Student Judah Powers, 24, draped an Israeli flag over his back and said he had come to show "that we have the right as Jews, as Israelis, to walk on every single inch of this city."
Far-right lawmakers Itamar Ben-Gvir and Bezalel Smotrich attended the march, hoisted on demonstrators' shoulders.
Rallies by ultranationalist Jewish groups in Jerusalem helped spark a police raid into the Al-Aqsa mosque compound last month that triggered the deadliest flare-up of Israeli-Palestinian violence since 2014.
Tuesday's demonstration was originally scheduled for early May, but cancelled twice amid police opposition and threats from Hamas, the Islamist group that controls the Palestinian enclave of Gaza.
'Jerusalem is crying'
Israel's new Prime Minister Naftali Bennett's government said organisers had consulted police on the march's route, which avoided the Old City's Muslim Quarter but still took demonstrators to the explosive Damascus Gate before reaching the Western Wall, a holy site for Jews.
Police, with more than 2,000 reinforcements, blocked nearby streets and used foam-tipped bullets and stun grenades to disperse Palestinians. AFP reporters saw officers tackle a man and a woman for waving Palestinian flags.
Police said 17 people were arrested for disturbing the peace including throwing stones and assaulting police, with two officers needing medical attention.
The Old City's usually teeming alleys were empty as shopkeepers, including Palestinian clothing store owner Sameer Asmar, 63, closed their doors.
"We are afraid even to walk" in the Old City, he told AFP, voicing doubts police could keep him safe during the march.
"I feel very bad," he said. "Jerusalem is crying."
The march comes just two days after former Prime Minister Benjamin Netanyahu was ousted from 12 straight years in power, toppled by an ideologically divided coalition including, for the first time in Israel's history, an Arab party.
Bennett is himself a Jewish nationalist but Netanyahu's allies accused the new premiere of treachery for allying with Arabs and the left.
Some demonstrators on Tuesday carried signs reading "Bennett the liar".
Yair Lapid, the architect of the new government, said on Twitter that he believed the march had to be allowed but that "it's inconceivable how you can hold an Israeli flag and shout, 'Death to Arabs' at the same time....These people are a disgrace to the nation of Israel."
Mansour Abbas, whose four-seat Raam Islamic party was vital to the coalition, called Tuesday's march a "provocation" that should have been cancelled.
Ahmed Tibi from the Joint List bloc of Arab opposition parties said his faction had twice asked the government to cancel the march because "the only flag legitimate (at Damascus Gate) and in east Jerusalem is the Palestinian flag."
UN Middle East peace envoy Tor Wennesland said it was a "very fragile & sensitive" time and urged all sides to avoid threatening a hard-won May 21 ceasefire that ended 11 days of heavy fighting in and around Gaza.

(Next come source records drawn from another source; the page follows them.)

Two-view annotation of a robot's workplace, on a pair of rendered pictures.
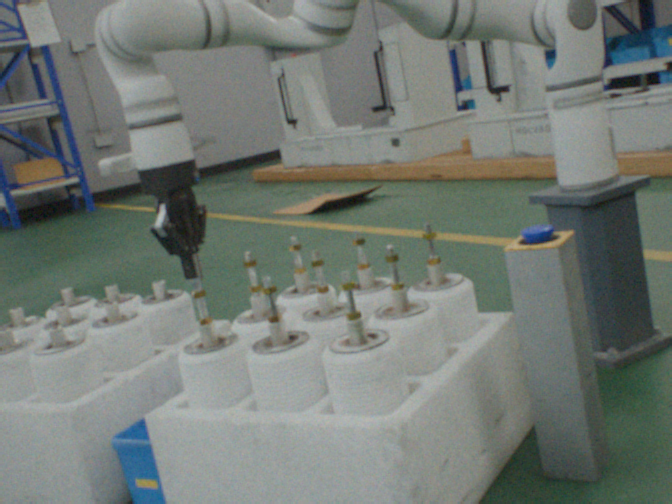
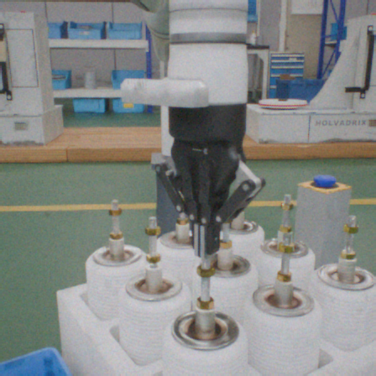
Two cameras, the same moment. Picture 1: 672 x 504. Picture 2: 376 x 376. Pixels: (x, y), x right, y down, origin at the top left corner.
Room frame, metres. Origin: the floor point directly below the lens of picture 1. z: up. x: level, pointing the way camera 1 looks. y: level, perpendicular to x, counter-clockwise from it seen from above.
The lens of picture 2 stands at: (0.93, 0.60, 0.53)
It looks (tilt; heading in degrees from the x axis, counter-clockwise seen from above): 16 degrees down; 294
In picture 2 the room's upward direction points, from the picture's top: straight up
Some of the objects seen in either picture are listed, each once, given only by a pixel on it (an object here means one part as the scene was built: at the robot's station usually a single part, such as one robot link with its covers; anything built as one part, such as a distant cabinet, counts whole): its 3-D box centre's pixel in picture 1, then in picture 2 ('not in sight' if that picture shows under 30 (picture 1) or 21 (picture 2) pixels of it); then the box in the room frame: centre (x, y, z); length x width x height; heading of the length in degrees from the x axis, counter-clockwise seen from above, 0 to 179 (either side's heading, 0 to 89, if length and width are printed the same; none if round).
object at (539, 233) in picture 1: (538, 235); (324, 182); (1.03, -0.25, 0.32); 0.04 x 0.04 x 0.02
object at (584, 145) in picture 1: (580, 136); (179, 124); (1.42, -0.44, 0.39); 0.09 x 0.09 x 0.17; 28
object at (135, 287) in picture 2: (261, 315); (154, 286); (1.19, 0.13, 0.25); 0.08 x 0.08 x 0.01
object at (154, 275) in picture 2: (259, 306); (154, 278); (1.19, 0.13, 0.26); 0.02 x 0.02 x 0.03
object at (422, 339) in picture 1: (414, 374); (280, 300); (1.06, -0.07, 0.16); 0.10 x 0.10 x 0.18
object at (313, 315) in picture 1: (328, 312); (225, 265); (1.12, 0.03, 0.25); 0.08 x 0.08 x 0.01
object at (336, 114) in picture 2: not in sight; (315, 77); (1.39, -2.41, 0.45); 0.82 x 0.57 x 0.74; 28
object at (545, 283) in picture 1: (558, 357); (317, 262); (1.03, -0.25, 0.16); 0.07 x 0.07 x 0.31; 57
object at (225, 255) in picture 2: (326, 303); (225, 257); (1.12, 0.03, 0.26); 0.02 x 0.02 x 0.03
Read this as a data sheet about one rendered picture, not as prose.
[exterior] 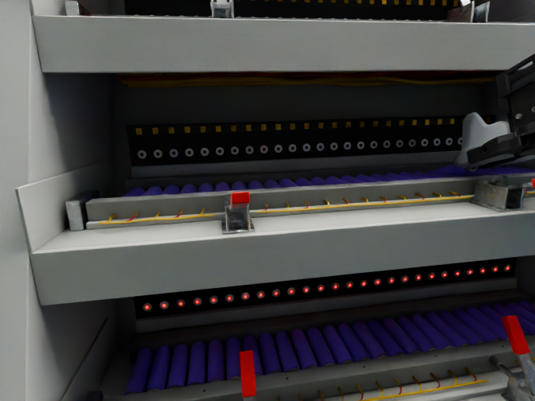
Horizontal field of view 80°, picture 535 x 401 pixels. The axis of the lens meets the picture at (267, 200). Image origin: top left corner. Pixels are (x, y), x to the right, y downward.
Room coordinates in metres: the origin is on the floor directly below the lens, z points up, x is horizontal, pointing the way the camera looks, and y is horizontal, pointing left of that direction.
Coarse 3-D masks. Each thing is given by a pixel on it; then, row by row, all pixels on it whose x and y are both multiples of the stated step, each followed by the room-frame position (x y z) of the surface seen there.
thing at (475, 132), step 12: (468, 120) 0.35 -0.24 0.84; (480, 120) 0.34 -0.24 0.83; (468, 132) 0.35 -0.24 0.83; (480, 132) 0.34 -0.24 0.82; (492, 132) 0.32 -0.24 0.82; (504, 132) 0.31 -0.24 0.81; (468, 144) 0.36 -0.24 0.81; (480, 144) 0.34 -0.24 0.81; (504, 156) 0.32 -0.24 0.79; (468, 168) 0.38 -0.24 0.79
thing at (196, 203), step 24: (216, 192) 0.32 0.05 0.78; (264, 192) 0.31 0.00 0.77; (288, 192) 0.32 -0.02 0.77; (312, 192) 0.32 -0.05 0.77; (336, 192) 0.32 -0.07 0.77; (360, 192) 0.33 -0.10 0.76; (384, 192) 0.33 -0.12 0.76; (408, 192) 0.34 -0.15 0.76; (432, 192) 0.34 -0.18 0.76; (456, 192) 0.35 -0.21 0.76; (96, 216) 0.29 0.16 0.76; (120, 216) 0.30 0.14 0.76; (144, 216) 0.30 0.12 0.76; (192, 216) 0.29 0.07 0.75
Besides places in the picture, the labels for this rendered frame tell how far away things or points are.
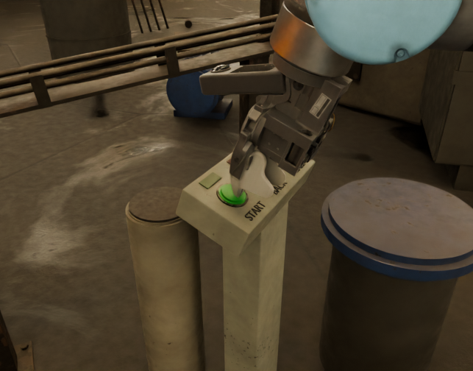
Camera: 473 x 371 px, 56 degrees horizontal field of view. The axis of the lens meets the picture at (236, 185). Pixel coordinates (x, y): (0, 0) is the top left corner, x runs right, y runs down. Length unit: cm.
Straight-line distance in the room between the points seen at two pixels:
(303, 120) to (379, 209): 48
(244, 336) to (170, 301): 14
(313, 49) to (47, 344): 105
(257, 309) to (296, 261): 71
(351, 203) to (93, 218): 105
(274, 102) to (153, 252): 35
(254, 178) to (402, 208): 47
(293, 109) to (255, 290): 34
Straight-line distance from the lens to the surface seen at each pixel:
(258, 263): 69
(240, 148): 51
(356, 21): 30
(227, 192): 60
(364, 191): 99
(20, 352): 129
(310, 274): 141
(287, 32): 45
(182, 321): 85
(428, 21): 31
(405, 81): 253
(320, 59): 45
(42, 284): 147
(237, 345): 84
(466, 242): 90
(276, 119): 49
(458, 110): 187
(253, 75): 50
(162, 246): 73
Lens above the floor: 91
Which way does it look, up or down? 30 degrees down
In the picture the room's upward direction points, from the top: straight up
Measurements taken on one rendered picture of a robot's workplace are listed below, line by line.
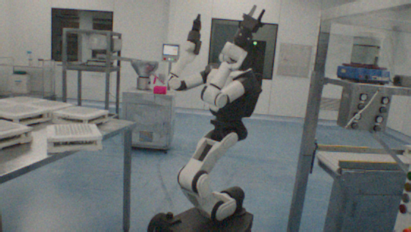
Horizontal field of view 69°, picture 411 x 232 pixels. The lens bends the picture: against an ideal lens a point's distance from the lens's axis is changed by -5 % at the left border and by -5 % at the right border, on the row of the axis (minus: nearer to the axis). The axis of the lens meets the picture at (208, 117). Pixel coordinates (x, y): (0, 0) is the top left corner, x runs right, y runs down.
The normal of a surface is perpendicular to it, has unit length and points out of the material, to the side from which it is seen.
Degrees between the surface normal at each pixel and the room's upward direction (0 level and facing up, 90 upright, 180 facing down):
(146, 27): 90
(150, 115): 89
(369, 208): 90
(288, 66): 90
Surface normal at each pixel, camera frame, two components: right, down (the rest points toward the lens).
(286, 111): 0.00, 0.21
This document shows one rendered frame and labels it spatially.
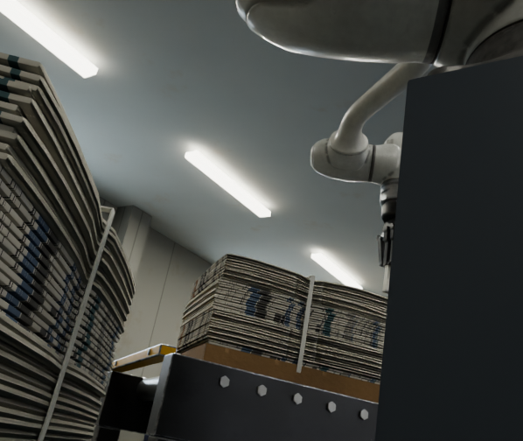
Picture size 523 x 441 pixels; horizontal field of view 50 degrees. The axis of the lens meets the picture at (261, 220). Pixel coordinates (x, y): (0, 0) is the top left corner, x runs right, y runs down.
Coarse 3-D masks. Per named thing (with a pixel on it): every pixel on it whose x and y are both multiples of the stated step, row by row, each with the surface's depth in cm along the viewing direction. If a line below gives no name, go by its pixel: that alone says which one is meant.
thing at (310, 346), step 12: (300, 276) 114; (300, 288) 113; (300, 300) 113; (312, 300) 114; (300, 312) 112; (312, 312) 112; (300, 324) 110; (312, 324) 111; (300, 336) 109; (312, 336) 110; (288, 348) 108; (312, 348) 109; (288, 360) 108; (312, 360) 109
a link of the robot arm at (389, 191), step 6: (390, 180) 146; (396, 180) 145; (384, 186) 147; (390, 186) 146; (396, 186) 145; (384, 192) 147; (390, 192) 145; (396, 192) 144; (384, 198) 146; (390, 198) 145; (396, 198) 144
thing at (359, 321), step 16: (336, 288) 116; (352, 288) 117; (336, 304) 115; (352, 304) 116; (368, 304) 117; (384, 304) 119; (320, 320) 112; (336, 320) 113; (352, 320) 115; (368, 320) 116; (384, 320) 118; (320, 336) 111; (336, 336) 113; (352, 336) 113; (368, 336) 115; (384, 336) 116; (320, 352) 110; (336, 352) 111; (352, 352) 112; (368, 352) 113; (320, 368) 109; (336, 368) 110; (352, 368) 111; (368, 368) 112
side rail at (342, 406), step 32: (160, 384) 86; (192, 384) 85; (224, 384) 87; (256, 384) 90; (288, 384) 92; (160, 416) 82; (192, 416) 84; (224, 416) 86; (256, 416) 88; (288, 416) 90; (320, 416) 93; (352, 416) 95
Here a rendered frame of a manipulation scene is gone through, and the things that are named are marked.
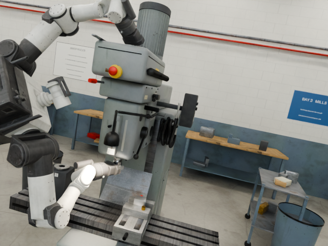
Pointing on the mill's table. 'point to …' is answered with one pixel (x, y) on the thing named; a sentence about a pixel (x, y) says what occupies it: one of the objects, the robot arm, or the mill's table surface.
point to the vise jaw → (135, 211)
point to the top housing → (127, 62)
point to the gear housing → (127, 90)
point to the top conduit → (157, 74)
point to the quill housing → (135, 141)
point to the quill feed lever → (141, 140)
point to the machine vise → (132, 225)
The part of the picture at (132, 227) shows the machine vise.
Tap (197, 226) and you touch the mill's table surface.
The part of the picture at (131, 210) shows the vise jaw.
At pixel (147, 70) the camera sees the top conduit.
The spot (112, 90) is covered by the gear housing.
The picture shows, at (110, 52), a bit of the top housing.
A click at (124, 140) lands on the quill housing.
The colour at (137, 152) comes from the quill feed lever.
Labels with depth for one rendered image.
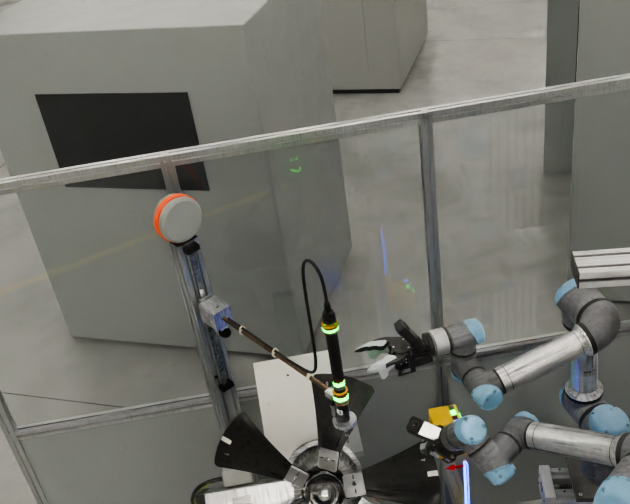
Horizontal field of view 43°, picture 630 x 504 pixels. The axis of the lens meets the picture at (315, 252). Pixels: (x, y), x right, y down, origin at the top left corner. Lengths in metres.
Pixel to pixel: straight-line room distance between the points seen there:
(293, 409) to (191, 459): 0.81
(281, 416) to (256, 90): 1.75
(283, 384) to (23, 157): 2.51
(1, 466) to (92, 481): 1.35
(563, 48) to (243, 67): 2.92
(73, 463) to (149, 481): 0.32
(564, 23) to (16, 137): 3.72
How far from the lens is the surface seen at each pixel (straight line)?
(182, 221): 2.59
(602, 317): 2.37
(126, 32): 4.09
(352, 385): 2.51
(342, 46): 8.11
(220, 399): 3.02
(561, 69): 6.22
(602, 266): 1.95
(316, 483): 2.51
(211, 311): 2.68
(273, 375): 2.76
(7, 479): 4.77
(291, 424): 2.77
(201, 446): 3.41
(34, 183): 2.75
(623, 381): 3.63
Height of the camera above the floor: 3.13
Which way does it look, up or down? 33 degrees down
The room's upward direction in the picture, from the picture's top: 9 degrees counter-clockwise
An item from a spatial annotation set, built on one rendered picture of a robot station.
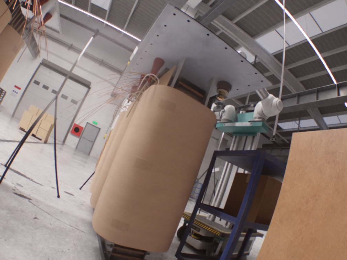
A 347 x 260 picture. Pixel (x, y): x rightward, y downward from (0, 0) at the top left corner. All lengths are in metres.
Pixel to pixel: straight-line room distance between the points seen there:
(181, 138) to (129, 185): 0.36
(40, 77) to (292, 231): 15.96
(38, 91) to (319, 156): 15.62
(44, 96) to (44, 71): 2.02
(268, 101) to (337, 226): 1.56
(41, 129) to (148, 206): 6.65
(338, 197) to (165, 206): 0.78
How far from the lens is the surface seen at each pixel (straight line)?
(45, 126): 7.37
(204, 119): 1.09
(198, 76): 1.39
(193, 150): 1.04
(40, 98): 15.46
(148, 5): 13.56
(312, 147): 0.71
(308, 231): 0.64
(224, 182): 2.27
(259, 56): 12.55
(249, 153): 1.07
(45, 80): 15.75
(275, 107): 1.96
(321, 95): 8.00
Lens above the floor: 0.62
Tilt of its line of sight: 14 degrees up
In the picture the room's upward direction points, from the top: 21 degrees clockwise
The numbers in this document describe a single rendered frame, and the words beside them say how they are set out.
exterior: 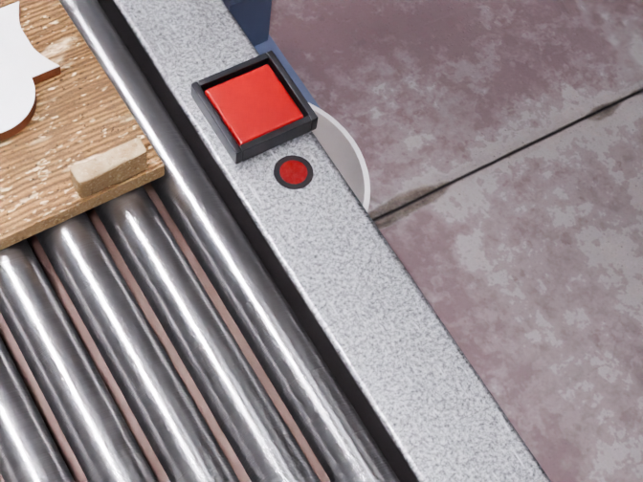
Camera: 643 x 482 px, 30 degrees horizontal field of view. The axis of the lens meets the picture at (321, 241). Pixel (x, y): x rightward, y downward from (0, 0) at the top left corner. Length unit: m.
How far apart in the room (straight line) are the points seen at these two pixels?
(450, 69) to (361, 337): 1.35
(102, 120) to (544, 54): 1.42
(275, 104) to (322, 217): 0.10
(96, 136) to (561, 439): 1.14
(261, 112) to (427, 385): 0.26
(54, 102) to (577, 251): 1.26
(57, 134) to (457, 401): 0.37
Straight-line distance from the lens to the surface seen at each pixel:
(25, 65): 0.98
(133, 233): 0.93
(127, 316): 0.89
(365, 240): 0.94
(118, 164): 0.91
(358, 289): 0.92
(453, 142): 2.12
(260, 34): 2.15
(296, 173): 0.96
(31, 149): 0.95
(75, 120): 0.96
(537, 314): 1.99
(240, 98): 0.98
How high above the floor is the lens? 1.73
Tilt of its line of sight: 61 degrees down
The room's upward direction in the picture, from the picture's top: 12 degrees clockwise
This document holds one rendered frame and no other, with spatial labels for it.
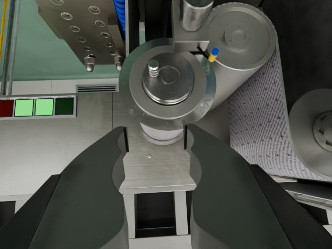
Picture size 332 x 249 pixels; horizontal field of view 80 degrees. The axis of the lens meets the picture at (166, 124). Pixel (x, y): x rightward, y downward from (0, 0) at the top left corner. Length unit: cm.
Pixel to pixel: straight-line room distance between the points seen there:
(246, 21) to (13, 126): 68
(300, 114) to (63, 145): 60
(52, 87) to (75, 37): 292
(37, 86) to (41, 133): 295
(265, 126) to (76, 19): 47
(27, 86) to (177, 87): 349
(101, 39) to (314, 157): 55
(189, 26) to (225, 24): 9
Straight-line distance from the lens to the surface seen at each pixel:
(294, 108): 37
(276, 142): 38
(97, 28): 59
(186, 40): 30
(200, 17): 28
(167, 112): 29
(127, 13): 38
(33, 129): 72
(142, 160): 61
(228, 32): 37
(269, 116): 39
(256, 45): 38
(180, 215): 64
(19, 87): 377
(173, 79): 29
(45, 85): 359
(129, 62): 32
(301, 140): 37
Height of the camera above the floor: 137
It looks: 10 degrees down
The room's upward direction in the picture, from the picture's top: 177 degrees clockwise
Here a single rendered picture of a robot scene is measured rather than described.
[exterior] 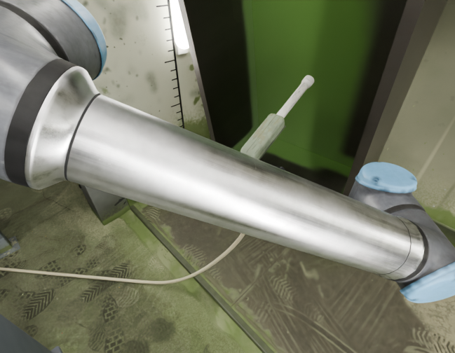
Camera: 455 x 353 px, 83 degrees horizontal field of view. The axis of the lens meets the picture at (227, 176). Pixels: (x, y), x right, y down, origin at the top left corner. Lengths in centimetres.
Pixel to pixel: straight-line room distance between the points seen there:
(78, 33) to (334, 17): 82
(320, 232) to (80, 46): 34
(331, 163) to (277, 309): 72
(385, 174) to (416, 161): 130
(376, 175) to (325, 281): 100
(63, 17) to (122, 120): 16
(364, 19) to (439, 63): 101
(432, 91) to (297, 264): 122
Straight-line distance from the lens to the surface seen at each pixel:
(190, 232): 155
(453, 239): 187
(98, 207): 169
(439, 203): 183
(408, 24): 60
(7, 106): 23
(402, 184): 52
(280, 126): 73
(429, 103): 188
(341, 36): 104
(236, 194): 25
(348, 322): 141
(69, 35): 36
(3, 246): 193
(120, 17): 140
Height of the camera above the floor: 127
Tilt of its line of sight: 40 degrees down
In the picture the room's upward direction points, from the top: straight up

Israel's annexation of east Jerusalem is not recognised by most of the international community which says the city's final status should be negotiated with the Palestinians -- who claim the city's east as the capital of their future state.
The iconic Al-Aqsa Mosque compound in the Old City is Islam's third holiest site and a national symbol for all Palestinians.
It is also Judaism's most holy site, where two Jewish temples stood in antiquity.
Ahead of the march Tuesday, militants in Gaza sent incendiary balloons over the border. Israeli authorities reported 20 resulting fires near the blockaded enclave.
Palestinian demonstrators also set alight tyres and hurled rocks at Israeli security forces near checkpoints outside the cities of Bethlehem and Ramallah in the occupied West Bank.
When the march was originally announced for last week, senior Hamas official Khalil Hayya warned it could spark a return to violence.
Last month's conflict started after Hamas issued a deadline for Israel to remove its security forces from flashpoint areas of east Jerusalem, and then fired a barrage of rockets at Israel when the ultimatum went unheeded.
Israeli strikes on the Gaza Strip killed 260 Palestinians including some fighters, the Gaza authorities said.
In Israel, 13 people were killed, including a soldier, by rockets and missiles fired from Gaza, the police and army said.